- Following a surge of union activity last year, unfair labor charges filed with the National Labor Relations Board increased 16%, from 8,275 to 9,592, during the first six months of fiscal year 2023, which ended March 31, the agency said Friday. At the same time, union representation petitions for that period inched 2% upward, from 1,174 to 1,200.

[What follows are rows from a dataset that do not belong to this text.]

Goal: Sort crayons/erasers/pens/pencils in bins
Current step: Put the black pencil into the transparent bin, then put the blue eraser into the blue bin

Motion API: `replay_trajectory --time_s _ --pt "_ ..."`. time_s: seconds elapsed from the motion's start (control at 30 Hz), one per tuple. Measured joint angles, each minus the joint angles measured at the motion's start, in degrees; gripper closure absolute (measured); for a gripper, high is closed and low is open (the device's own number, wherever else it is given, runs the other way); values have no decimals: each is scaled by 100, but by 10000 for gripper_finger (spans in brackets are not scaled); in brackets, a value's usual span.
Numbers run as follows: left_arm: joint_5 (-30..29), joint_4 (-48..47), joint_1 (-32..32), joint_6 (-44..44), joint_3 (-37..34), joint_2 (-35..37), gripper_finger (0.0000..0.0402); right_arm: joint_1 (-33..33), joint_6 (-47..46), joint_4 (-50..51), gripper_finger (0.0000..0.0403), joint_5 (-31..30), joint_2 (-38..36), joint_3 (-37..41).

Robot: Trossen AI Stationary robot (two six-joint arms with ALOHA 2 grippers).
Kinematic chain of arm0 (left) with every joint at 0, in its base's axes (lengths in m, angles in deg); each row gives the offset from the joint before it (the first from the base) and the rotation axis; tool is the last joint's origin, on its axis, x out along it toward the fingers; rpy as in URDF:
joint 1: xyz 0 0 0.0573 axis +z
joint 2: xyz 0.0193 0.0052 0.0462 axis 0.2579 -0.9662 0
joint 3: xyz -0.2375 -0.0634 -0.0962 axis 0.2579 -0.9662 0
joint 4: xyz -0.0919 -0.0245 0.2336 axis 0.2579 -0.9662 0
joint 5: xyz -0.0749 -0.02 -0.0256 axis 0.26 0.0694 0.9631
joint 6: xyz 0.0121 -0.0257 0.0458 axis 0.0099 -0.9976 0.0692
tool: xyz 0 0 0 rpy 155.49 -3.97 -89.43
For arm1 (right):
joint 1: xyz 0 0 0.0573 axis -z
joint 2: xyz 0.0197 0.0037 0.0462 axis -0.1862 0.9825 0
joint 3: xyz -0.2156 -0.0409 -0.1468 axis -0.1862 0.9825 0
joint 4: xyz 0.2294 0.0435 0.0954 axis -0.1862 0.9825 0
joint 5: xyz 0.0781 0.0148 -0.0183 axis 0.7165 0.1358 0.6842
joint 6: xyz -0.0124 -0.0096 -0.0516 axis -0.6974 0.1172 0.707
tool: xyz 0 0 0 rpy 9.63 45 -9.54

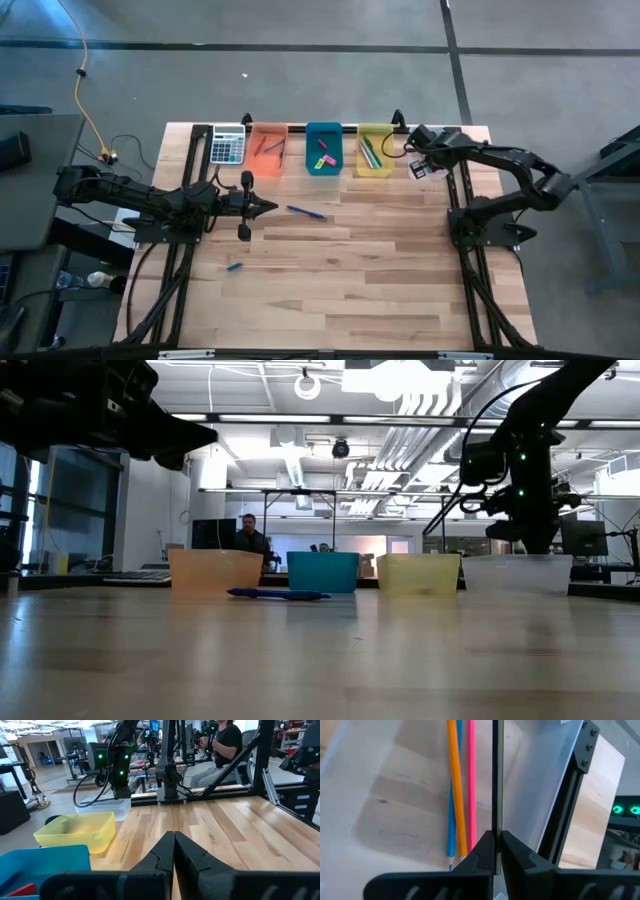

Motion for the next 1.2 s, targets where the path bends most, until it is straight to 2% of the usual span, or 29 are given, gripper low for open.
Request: replay_trajectory --time_s 0.3,0.6,0.77,0.87,0.97,1.1,1.2 --pt "0 27 2 -36 2 0 401 -2 -59 -193 397 18 374 -2" --pt "22 -22 2 -194 2 0 401 -4 -176 -209 320 -35 494 -2" --pt "22 -53 2 -264 4 -37 401 -5 26 512 292 246 488 -266" --pt "21 -69 -49 -194 4 -55 401 -110 94 994 294 278 463 -586" --pt "22 -70 -119 -189 4 -55 401 -436 235 813 307 286 212 -761" --pt "22 -70 -215 -189 4 -55 401 -1013 661 -135 335 413 -381 -658" --pt "22 -70 -261 -189 4 -56 401 -1399 996 -1110 361 831 -872 -349"
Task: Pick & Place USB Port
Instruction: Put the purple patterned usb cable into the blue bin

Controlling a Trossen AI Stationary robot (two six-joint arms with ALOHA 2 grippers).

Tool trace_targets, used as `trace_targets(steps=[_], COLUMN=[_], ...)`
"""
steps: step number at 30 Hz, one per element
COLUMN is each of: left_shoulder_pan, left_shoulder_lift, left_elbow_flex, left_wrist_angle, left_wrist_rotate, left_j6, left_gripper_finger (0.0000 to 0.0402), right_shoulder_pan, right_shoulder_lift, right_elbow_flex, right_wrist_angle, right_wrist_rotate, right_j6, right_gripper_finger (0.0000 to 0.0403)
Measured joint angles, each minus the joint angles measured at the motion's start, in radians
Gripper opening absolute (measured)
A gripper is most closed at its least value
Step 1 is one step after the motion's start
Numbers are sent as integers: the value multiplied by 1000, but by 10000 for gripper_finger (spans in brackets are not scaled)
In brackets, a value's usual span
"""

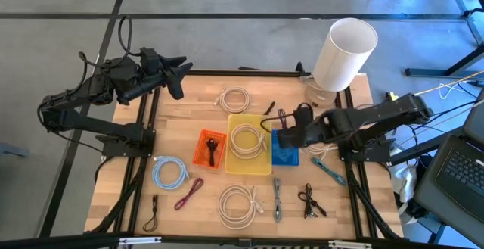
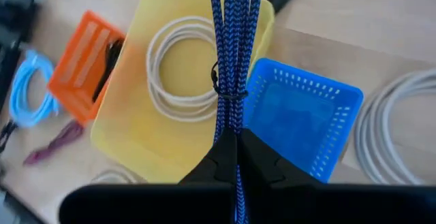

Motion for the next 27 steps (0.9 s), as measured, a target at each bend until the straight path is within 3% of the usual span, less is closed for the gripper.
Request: trace_targets(steps=[9,17,27], left_shoulder_pan=[0,0,0], left_shoulder_lift=[0,0,0], left_elbow_flex=[0,0,0], left_wrist_angle=[0,0,0], left_wrist_rotate=[0,0,0], left_j6=[0,0,0], left_gripper_finger=[158,158,158], right_shoulder_pan=[23,27,38], right_shoulder_lift=[178,308,438], right_elbow_flex=[0,0,0], right_wrist_angle=[0,43,32], right_wrist_rotate=[30,-32,-24], right_j6=[158,198,282], right_gripper_finger=[0,0,0])
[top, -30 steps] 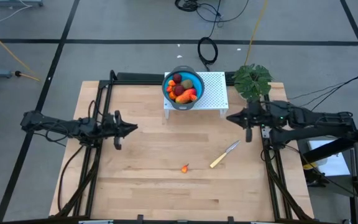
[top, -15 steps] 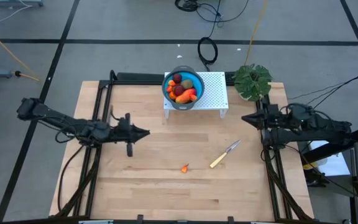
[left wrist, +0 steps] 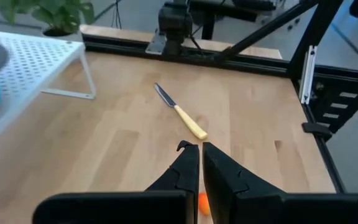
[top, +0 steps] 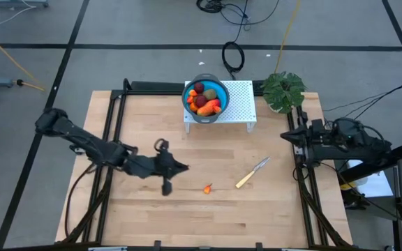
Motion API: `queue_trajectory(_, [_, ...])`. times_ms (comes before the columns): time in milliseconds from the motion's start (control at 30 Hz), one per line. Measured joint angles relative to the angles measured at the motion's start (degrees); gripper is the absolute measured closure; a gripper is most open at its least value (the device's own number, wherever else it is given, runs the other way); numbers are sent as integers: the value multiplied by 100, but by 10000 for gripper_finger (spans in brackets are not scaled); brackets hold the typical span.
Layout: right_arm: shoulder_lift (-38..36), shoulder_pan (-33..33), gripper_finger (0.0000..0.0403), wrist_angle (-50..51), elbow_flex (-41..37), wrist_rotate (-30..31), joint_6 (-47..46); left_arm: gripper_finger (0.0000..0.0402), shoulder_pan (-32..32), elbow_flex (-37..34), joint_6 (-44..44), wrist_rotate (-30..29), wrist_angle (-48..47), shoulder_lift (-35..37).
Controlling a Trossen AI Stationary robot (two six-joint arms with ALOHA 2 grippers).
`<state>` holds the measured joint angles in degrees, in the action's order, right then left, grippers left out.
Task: Pick & Place Fruit
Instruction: Put the pear into the blue strainer bowl on the shelf
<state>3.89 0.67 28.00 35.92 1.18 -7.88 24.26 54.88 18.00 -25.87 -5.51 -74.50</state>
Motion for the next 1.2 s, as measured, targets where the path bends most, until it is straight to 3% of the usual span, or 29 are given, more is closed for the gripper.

- In FY 2022, NLRB saw record-breaking increases in cases. Between unfair labor charges and union representation petitions, the total number of cases the agency handled rose 23%, from 16,720 to 20,498. That marked the biggest single-year increase in 46 years and the greatest percentage increase in 63 years, NLRB said. At its current pace, FY 2023 is on track to record the second-largest increase in filings since FY 1959.
- The surge in cases comes as the agency faces budgetary and staffing shortages, NLRB said. In the past 20 years, its field office staff has been cut in half, the agency said.
The renewed union activity accompanies recent pro-worker initiatives by the NLRB. The agency, which is charged with ensuring workers’ rights are not infringed upon, in February held that employers can’t offer severance packages that force employees to waive National Labor Relations Act rights, a decision attorneys say could have broad implications for employers.
In March, the agency doubled down on its McLaren Macomb ruling, clarifying that its decision, in which NLRB found McLaren Macomb Hospital violated the NLRA by offering a severance agreement to permanently furloughed workers keeping them from disparaging the hospital, applied retroactively.
Separately, NLRB has teamed up with other federal agencies to target companies’ treatment of independent contractors and their surveillance of workers. In March, NLRB and the Consumer Financial Protection Bureau signed a memorandum of understanding to jointly address employer surveillance, monitoring and data collection. And, in July, NLRB and the Federal Trade Commission agreed to focus on anti-competitive practices involving independent contractors.